For Rodrigues, the WHHI - which is completely funded by its patients and caregivers - offered much needed clarity following a turbulent period post-heart attack.

The Right Recovery

“After a year of struggles with treatment, I came to the clinic and that’s when my real recovery started. The emotional support you get from the group is amazing. It was really subtle – like a hand-holding rather than a whipping,” said Rodrigues, who found her concerns and symptoms were being dismissed.

“No one knew what to do with me – I was the first young person they had seen with a heart attack. They dismissed the idea that I had suffered a heart attack and put my symptoms down to emotional distress,” Rodrigues, who was never educated about the consequences of a heart attack, said. “After four days, I was finally given an angioplasty, which revealed four blockages. Suddenly, I found myself needing to consent to having a drug-eluting stent put in when I had no idea what was happening. I freaked out. Everything happened so quickly and I was so ill-prepared that when I came out I was crying and hyper-ventilating.”

Rodrigues said the WHHI looked to speak to her rational side rather than focusing on the emotional.

“Everyone would say the problem was in my head but Wendy was the first to say it wasn’t in my head. This was really liberating for me. I’m not a crazy person because of how I felt. I didn’t want to tell anyone how I felt because they thought I was crazy.”

“Because you weren’t,” Wray interjects, “never say that!”

Rodrigues said the WHHI was instrumental in helping turn her life around as her marriage suffered as a result of her health.
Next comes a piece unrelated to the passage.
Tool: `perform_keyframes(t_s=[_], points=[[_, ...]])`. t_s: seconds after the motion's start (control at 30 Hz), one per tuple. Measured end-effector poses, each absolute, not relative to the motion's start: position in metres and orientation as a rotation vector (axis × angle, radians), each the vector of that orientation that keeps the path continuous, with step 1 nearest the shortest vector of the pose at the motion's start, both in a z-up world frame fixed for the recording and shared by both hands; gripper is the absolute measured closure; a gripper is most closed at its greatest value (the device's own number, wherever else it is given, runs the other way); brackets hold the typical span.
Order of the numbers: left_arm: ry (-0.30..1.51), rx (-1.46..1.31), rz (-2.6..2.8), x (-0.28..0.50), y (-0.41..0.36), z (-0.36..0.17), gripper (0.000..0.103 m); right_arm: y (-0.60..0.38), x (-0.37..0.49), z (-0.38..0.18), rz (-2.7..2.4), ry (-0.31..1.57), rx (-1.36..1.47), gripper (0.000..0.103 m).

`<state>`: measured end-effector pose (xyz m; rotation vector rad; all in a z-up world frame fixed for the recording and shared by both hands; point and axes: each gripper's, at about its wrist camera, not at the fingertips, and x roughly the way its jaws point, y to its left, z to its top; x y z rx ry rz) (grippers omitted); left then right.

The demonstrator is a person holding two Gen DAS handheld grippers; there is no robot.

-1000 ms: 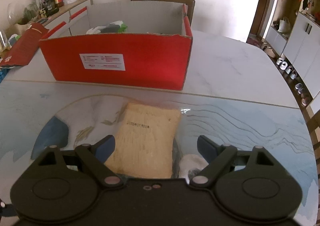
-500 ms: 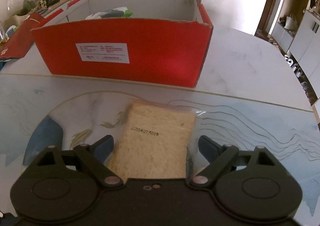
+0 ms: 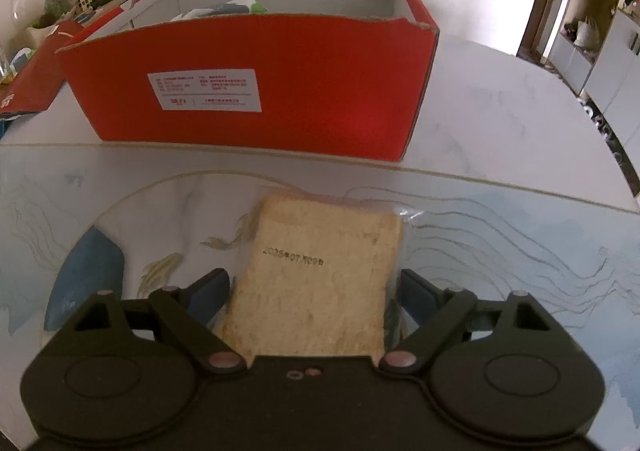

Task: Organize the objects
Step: 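Grasp the small snack bag with the left tool while the right tool grasps the bagged bread slice, then carry the snack bag and bagged bread slice with both tools over the red box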

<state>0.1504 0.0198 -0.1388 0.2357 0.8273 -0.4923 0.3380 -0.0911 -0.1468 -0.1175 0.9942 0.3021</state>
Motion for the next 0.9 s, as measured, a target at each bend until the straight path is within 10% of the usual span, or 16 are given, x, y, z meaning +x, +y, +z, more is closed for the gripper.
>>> perform_keyframes(t_s=[0.6,0.9], points=[[0.862,0.166,-0.443,0.162,0.028,-0.134,0.086,-0.089,0.321,-0.132,0.341,0.981,-0.118,0.03],[0.898,0.055,-0.368,0.172,0.05,-0.126,0.086,-0.097,0.3,-0.109,0.374,0.961,-0.1,0.03]])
“My husband and I didn’t make it through the heart attack. We tried very hard but we didn’t survive that health crisis together,” said Rodrigues, who has since moved to Montreal with her teenage son.

Rodrigues has had to make major sacrifices to her lifestyle since she knows that a second heart attack could be fatal.

Susan_Rodrigues and her son Jacob

She admits to feeling like a “ticking time-bomb,” which has led her to alter her day-to-day living. Simple pleasures like hamburgers now come with the price of four days of pain as her inflamed body struggles to digest a meal most take for granted.

The WHHI supported her in understanding the lifestyle choices she would need to tweak.

 “I didn’t feel alone anymore. If there were other young women who had heart attacks, she has linked us up together and now I have a support group to talk with. No one can understand it until you meet someone who had the same condition,” said Rodrigues, who has had to dramatically reduce her work habits and work life as the evolving modern day lifestyle takes a toll on women’s heart health.

“As women take on more responsibility in the work place, they are more at risk. I see a lot of women in my age group wanting to understand it better because they want to stay healthy longer.”